3. State-by-state rankings: tools exist but the picture is nuanced
The Mapping Police Violence State Comparison Tool lets researchers and the public compare states on per-capita killings and racial disparities using data spanning 2013–2025, but several peer-reviewed and administrative sources caution that state rankings can depend heavily on methodology, time window, and denominators used [4] [5] [6]. A Lancet study covering 1980–2019 emphasized that age-standardized mortality from police violence was highest among non-Hispanic Black people and that substantial state variation exists, but did not provide a simple, definitive ranking of states for Black fatalities alone—highlighting tradeoffs between long-term standardized estimates and short-term per-capita counts that Mapping Police Violence emphasizes [6] [4].

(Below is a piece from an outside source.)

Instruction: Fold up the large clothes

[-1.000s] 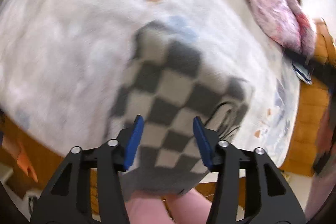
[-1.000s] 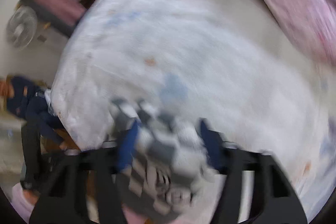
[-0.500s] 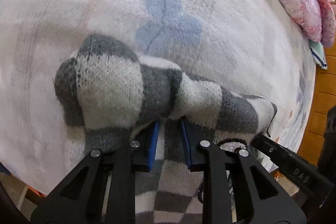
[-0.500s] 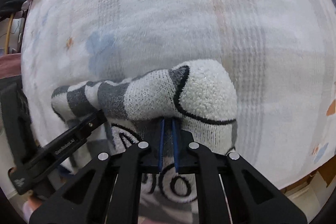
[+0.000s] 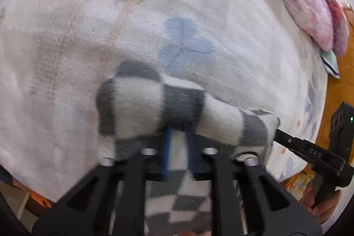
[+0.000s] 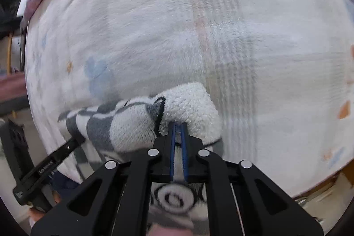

4. Data gaps, methodological choices, and what they mean for conclusions
Available datasets differ in scope and methods: Mapping Police Violence compiles comprehensive incident-level records and publishes state tools that produce per-capita and racialized rates, while other sources such as national trends summaries or law-enforcement accountability reports may not break out state-level Black fatality rates or may use different denominators and time frames [4] [5] [7]. These differences produce important uncertainty about whether a state’s placement at the top of a single-year list reflects a persistent pattern, a short-term spike, or reporting artifacts; consequently, any assertion about “highest rates” should specify the metric (per-capita in a single year versus age-standardized multi-decade mortality) and acknowledge measurement limits [1] [6] [7].
5. Interpreting agendas and how to use these findings for policy scrutiny
Mapping Police Violence and Campaign Zero are advocacy-oriented projects that publish rigorously compiled incident data and explicit policy recommendations; their framing emphasizes preventability and racial inequity, and that perspective shapes which metrics are highlighted—single-year per-capita rates and racial disparity ratios being prominent [2] [1]. Peer-reviewed work such as the Lancet study situates police violence within long-term mortality trends and uses age-standardization, reflecting an academic lens that privileges stability over year-to-year fluctuation [6]. Policymakers and journalists should use both kinds of outputs: the incident-level, recent-per-capita snapshots to flag urgent hotspots like New Mexico in 2024, and the standardized, longitudinal studies to assess entrenched inequities across states over decades.